- [What you should do] The listing beneath should be written out in full, exactly as shown.

- [Available data]
□ □ □ □ □ □ □

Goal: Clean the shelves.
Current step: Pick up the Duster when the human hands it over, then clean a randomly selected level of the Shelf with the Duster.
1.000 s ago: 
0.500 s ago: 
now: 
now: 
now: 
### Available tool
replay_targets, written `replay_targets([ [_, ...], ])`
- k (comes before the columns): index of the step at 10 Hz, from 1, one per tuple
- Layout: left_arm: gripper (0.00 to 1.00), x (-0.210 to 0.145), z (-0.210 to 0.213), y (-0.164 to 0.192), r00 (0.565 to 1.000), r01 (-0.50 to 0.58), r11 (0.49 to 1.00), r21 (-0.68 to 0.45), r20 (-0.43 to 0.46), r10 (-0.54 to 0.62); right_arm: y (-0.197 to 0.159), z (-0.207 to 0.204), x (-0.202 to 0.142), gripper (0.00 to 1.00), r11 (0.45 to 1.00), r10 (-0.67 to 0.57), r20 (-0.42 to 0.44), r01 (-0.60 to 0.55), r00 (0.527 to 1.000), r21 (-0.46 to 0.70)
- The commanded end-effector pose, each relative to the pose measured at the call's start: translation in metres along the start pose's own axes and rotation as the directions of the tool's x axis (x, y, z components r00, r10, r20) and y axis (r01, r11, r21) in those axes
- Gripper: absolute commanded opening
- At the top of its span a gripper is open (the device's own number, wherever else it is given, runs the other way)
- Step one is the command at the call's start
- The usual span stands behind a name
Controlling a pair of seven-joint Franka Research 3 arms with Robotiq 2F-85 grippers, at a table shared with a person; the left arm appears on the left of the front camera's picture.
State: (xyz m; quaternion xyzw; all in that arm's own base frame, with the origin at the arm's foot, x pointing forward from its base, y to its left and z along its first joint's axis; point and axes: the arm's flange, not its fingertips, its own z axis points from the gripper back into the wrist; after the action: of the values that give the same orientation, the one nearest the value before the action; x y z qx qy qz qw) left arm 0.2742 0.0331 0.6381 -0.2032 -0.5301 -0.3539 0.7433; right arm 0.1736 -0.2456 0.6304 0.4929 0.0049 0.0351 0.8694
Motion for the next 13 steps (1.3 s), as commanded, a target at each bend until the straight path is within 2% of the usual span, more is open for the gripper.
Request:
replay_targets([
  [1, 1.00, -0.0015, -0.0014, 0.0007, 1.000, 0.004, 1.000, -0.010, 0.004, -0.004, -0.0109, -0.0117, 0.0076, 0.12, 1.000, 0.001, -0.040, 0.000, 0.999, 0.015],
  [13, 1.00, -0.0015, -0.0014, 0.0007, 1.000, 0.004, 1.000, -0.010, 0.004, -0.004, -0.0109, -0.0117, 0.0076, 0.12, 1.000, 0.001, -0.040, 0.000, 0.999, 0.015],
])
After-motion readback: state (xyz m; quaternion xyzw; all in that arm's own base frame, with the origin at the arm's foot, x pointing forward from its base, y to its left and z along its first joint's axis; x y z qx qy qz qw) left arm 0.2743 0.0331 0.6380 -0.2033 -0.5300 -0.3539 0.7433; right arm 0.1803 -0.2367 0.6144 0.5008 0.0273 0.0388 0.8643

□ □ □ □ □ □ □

- [Solution for this problem]
Goal: Clean the shelves.
Current step: Pick up the Duster when the human hands it over, then clean a randomly selected level of the Shelf with the Duster.
1.000 s ago: 
0.500 s ago: 
now: 
now: 
now: 
### Available tool
replay_targets, written `replay_targets([ [_, ...], ])`
- k (comes before the columns): index of the step at 10 Hz, from 1, one per tuple
- Layout: left_arm: gripper (0.00 to 1.00), x (-0.210 to 0.145), z (-0.210 to 0.213), y (-0.164 to 0.192), r00 (0.565 to 1.000), r01 (-0.50 to 0.58), r11 (0.49 to 1.00), r21 (-0.68 to 0.45), r20 (-0.43 to 0.46), r10 (-0.54 to 0.62); right_arm: y (-0.197 to 0.159), z (-0.207 to 0.204), x (-0.202 to 0.142), gripper (0.00 to 1.00), r11 (0.45 to 1.00), r10 (-0.67 to 0.57), r20 (-0.42 to 0.44), r01 (-0.60 to 0.55), r00 (0.527 to 1.000), r21 (-0.46 to 0.70)
- The commanded end-effector pose, each relative to the pose measured at the call's start: translation in metres along the start pose's own axes and rotation as the directions of the tool's x axis (x, y, z components r00, r10, r20) and y axis (r01, r11, r21) in those axes
- Gripper: absolute commanded opening
- At the top of its span a gripper is open (the device's own number, wherever else it is given, runs the other way)
- Step one is the command at the call's start
- The usual span stands behind a name
Controlling a pair of seven-joint Franka Research 3 arms with Robotiq 2F-85 grippers, at a table shared with a person; the left arm appears on the left of the front camera's picture.
State: (xyz m; quaternion xyzw; all in that arm's own base frame, with the origin at the arm's foot, x pointing forward from its base, y to its left and z along its first joint's axis; point and axes: the arm's flange, not its fingertips, its own z axis points from the gripper back into the wrist; after the action: of the values that give the same orientation, the one nearest the value before the action; x y z qx qy qz qw) left arm 0.2742 0.0331 0.6381 -0.2032 -0.5301 -0.3539 0.7433; right arm 0.1736 -0.2456 0.6304 0.4929 0.0049 0.0351 0.8694
Motion for the next 13 steps (1.3 s), as commanded, a target at each bend until the straight path is within 2% of the usual span, more is open for the gripper.
Request:
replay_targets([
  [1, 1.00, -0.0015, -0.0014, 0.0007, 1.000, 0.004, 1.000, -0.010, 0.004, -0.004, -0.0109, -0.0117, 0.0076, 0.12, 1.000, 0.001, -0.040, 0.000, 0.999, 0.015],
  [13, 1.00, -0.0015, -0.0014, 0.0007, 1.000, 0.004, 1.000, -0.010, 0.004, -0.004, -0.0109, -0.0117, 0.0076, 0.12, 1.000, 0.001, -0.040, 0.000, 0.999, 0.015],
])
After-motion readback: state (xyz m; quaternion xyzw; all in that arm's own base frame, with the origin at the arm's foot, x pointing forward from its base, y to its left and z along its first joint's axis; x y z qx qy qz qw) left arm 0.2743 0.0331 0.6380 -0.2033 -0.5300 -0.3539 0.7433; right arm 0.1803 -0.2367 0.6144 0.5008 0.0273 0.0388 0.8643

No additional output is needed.